= Beginning of Section =

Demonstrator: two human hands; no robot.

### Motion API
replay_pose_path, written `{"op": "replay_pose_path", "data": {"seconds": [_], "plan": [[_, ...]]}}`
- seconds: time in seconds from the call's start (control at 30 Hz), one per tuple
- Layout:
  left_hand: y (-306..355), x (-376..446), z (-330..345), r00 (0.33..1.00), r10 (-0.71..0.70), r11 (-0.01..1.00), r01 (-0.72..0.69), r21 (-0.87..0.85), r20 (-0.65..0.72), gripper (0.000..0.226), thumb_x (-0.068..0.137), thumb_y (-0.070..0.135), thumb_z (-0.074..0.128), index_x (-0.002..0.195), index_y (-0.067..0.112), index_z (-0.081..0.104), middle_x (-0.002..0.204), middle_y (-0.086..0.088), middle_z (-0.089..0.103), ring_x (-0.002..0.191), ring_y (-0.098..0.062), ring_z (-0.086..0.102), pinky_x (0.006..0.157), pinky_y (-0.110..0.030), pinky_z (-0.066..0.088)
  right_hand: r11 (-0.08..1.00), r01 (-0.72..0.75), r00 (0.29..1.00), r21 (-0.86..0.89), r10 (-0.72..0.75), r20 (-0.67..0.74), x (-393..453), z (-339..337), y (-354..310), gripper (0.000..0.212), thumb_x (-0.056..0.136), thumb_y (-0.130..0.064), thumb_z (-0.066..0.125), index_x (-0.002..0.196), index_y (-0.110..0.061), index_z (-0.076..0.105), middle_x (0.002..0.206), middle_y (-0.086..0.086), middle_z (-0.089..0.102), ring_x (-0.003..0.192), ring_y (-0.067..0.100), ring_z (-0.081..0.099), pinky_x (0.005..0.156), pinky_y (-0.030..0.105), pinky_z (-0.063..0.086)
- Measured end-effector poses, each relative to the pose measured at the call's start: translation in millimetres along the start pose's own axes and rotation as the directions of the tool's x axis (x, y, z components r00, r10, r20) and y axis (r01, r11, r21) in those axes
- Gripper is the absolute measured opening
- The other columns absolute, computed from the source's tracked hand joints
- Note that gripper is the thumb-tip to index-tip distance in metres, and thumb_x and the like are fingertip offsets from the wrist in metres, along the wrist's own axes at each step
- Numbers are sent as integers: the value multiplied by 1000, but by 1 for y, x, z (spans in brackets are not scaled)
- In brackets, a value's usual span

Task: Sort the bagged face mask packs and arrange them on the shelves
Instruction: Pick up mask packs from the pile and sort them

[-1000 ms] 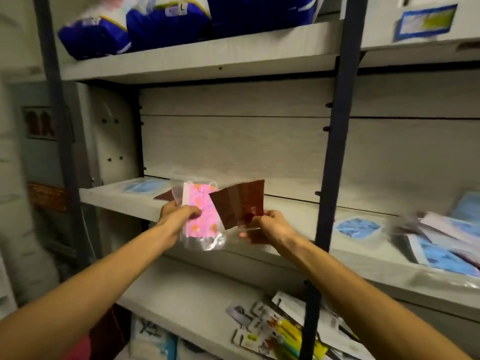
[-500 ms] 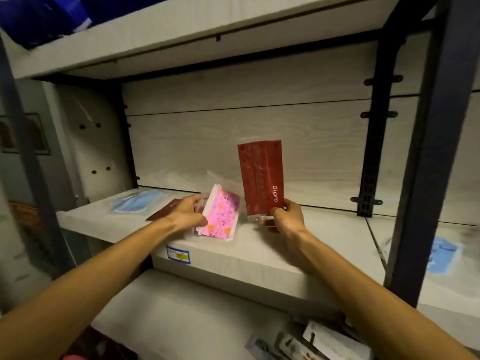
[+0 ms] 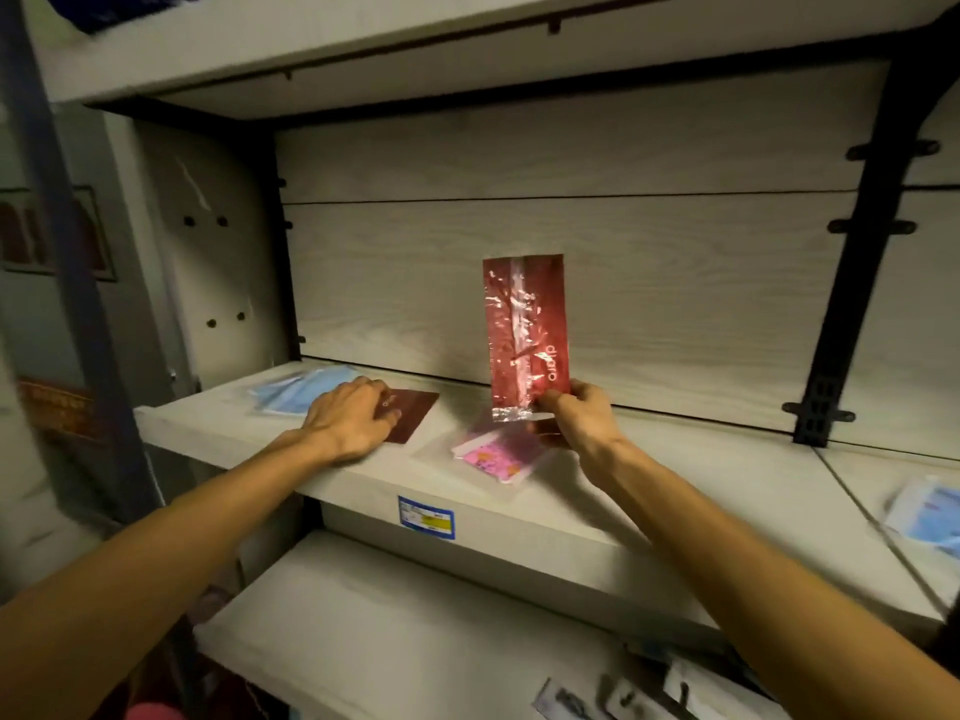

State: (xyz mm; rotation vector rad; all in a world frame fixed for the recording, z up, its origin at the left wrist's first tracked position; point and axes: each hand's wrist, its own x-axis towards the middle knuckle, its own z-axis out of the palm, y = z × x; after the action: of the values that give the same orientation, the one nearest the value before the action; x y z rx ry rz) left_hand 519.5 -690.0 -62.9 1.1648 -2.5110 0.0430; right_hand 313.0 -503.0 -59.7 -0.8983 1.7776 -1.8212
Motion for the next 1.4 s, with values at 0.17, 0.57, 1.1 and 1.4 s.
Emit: {"op": "replay_pose_path", "data": {"seconds": [0.17,0.57,1.1,1.4], "plan": [[-49,15,-4,999,35,997,-37,-75,-28,55,103,49,44,149,20,42,151,-6,49,129,-25,54,100,-39,47,995,-4,999,-104,8,36,3,73,0,13,98,-7,55,111,-10,55,93,10,72,62,20,69,45,24,49],[-106,48,28,934,336,926,-304,-224,121,61,95,72,39,135,31,59,138,5,59,120,-21,58,100,-45,50,375,62,975,-925,-219,-23,22,194,17,37,79,-55,65,90,-20,68,98,8,67,96,32,63,72,35,48],[-78,16,2,945,325,939,-327,-101,-37,56,99,59,43,135,18,55,139,-6,53,119,-28,58,98,-44,50,103,242,942,-965,-262,208,-29,108,4,80,98,-63,39,158,-16,17,160,10,28,153,31,12,121,44,18],[67,-105,-25,841,512,850,-526,-43,-176,45,101,52,43,131,22,59,137,0,58,126,-22,54,101,-37,42,-34,308,871,-951,-392,296,-165,-46,1,75,99,-54,42,157,-13,21,158,12,33,148,33,23,118,44,25]]}}
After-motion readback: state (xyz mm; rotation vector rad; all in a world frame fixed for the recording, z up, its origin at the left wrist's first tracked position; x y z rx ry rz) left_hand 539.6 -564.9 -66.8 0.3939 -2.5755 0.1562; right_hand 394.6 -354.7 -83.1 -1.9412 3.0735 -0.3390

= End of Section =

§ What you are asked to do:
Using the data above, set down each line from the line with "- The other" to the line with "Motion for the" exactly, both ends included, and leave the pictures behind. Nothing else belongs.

§ Answer to this exercise:
- The other columns absolute, computed from the source's tracked hand joints
- Note that gripper is the thumb-tip to index-tip distance in metres, and thumb_x and the like are fingertip offsets from the wrist in metres, along the wrist's own axes at each step
- Numbers are sent as integers: the value multiplied by 1000, but by 1 for y, x, z (spans in brackets are not scaled)
- In brackets, a value's usual span

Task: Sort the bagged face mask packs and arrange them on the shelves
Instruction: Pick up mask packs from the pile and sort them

[-1000 ms] 
[-500 ms] 
[+0 ms] 

State: (xyz mm; rotation vector rad; all in a world frame fixed for the recording, z up, its origin at the left wrist's first tracked position; point and axes: each hand's wrist, its own x-axis towards the middle knuckle, its own z-axis out of the palm, y = z × x; after the action: of the values that give the same orientation, the one nearest the value before the action; x y z rx ry rz) left_hand 519.5 -690.0 -62.9 1.1648 -2.5110 0.0430; right_hand 313.0 -503.0 -59.7 -0.8983 1.7776 -1.8212
Motion for the next 1.4 s, with values at 0.17, 0.57, 1.1 and 1.4 s.

Nothing remains to be added to the answer.